■ What to do ■
Write out exactly the lines of the entries below, from the first through the line containing "Pixel to pixel: straight-line", and nothing beyond them.

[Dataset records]

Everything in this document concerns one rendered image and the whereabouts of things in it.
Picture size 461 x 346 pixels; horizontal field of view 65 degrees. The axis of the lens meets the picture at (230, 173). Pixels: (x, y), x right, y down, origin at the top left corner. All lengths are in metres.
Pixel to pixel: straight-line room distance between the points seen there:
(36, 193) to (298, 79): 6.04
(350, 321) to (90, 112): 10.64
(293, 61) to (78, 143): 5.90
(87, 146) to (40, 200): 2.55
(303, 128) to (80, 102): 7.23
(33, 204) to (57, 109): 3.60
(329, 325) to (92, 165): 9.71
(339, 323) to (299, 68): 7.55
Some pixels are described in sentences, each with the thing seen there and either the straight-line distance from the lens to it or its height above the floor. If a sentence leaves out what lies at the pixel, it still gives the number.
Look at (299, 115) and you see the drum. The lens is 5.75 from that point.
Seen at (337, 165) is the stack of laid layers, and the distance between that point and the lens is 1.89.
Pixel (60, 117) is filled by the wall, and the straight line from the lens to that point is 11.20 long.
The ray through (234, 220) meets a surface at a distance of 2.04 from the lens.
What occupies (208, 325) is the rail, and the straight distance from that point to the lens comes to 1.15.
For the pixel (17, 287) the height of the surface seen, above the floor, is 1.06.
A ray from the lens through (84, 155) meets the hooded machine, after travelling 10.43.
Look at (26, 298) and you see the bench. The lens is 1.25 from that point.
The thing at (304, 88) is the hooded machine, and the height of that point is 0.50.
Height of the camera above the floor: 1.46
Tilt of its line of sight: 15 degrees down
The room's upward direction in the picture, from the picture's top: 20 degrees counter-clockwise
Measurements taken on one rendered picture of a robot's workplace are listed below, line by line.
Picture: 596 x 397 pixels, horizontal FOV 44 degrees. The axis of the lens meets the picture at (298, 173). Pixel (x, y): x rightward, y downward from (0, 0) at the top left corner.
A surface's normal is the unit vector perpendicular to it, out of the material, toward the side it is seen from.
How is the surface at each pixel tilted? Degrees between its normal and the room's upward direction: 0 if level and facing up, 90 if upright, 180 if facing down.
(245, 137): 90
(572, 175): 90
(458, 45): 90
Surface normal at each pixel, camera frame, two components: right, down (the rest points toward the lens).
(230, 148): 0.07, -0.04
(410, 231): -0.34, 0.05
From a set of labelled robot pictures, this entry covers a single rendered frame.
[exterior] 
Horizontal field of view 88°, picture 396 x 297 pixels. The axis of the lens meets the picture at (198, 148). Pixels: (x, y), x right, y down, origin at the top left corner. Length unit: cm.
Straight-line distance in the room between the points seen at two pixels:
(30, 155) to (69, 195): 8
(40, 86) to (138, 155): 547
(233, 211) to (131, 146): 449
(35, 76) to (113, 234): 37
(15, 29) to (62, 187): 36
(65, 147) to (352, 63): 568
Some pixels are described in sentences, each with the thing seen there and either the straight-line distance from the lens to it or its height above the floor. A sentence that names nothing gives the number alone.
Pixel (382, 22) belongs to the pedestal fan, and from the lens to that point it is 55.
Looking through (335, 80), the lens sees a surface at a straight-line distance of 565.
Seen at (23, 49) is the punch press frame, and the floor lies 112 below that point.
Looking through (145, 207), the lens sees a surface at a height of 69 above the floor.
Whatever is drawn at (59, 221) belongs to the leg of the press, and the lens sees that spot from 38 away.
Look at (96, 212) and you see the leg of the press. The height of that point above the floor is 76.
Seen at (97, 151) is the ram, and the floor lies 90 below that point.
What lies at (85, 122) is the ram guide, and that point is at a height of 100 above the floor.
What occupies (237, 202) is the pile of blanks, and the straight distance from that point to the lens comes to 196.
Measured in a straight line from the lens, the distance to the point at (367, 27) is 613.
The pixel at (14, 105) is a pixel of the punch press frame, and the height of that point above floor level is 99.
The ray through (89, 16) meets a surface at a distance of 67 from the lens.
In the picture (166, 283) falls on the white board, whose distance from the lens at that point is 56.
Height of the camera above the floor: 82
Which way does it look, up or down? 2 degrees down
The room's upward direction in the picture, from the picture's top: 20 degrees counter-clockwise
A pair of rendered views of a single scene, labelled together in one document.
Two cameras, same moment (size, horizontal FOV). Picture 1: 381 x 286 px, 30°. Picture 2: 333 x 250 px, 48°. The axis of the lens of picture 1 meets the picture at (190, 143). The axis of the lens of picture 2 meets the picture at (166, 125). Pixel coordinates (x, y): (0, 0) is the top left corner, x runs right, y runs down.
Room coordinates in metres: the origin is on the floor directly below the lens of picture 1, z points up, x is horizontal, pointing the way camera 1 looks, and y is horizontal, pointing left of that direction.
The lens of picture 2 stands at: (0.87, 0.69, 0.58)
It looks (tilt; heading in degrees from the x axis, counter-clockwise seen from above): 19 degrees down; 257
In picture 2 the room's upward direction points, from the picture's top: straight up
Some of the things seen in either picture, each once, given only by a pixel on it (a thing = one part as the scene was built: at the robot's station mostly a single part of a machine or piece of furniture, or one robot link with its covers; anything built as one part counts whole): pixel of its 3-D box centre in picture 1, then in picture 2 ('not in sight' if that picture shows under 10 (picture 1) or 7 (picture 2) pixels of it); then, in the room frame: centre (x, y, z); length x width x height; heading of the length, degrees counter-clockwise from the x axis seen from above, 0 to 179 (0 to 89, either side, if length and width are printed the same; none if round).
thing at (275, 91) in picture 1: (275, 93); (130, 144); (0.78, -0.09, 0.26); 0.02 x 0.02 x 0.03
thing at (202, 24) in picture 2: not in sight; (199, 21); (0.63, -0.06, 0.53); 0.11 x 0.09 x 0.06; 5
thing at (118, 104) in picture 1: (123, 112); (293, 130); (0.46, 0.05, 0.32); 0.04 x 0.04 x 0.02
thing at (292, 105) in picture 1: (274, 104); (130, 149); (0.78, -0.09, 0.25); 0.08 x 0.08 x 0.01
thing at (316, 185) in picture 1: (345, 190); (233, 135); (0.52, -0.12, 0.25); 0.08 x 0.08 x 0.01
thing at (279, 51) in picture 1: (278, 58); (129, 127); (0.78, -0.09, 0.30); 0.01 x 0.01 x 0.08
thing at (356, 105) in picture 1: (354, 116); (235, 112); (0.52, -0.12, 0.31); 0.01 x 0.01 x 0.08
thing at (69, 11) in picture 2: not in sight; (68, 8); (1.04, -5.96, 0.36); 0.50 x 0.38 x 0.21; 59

■ Task output ■
Everything in this document concerns one rendered image and the whereabouts of things in it.
Picture size 461 x 346 pixels; horizontal field of view 65 degrees. The axis of the lens meets the picture at (230, 173). Pixels: (x, y), x right, y down, origin at the top left corner. All lengths are in metres.
Pixel to pixel: straight-line room distance between the points seen there:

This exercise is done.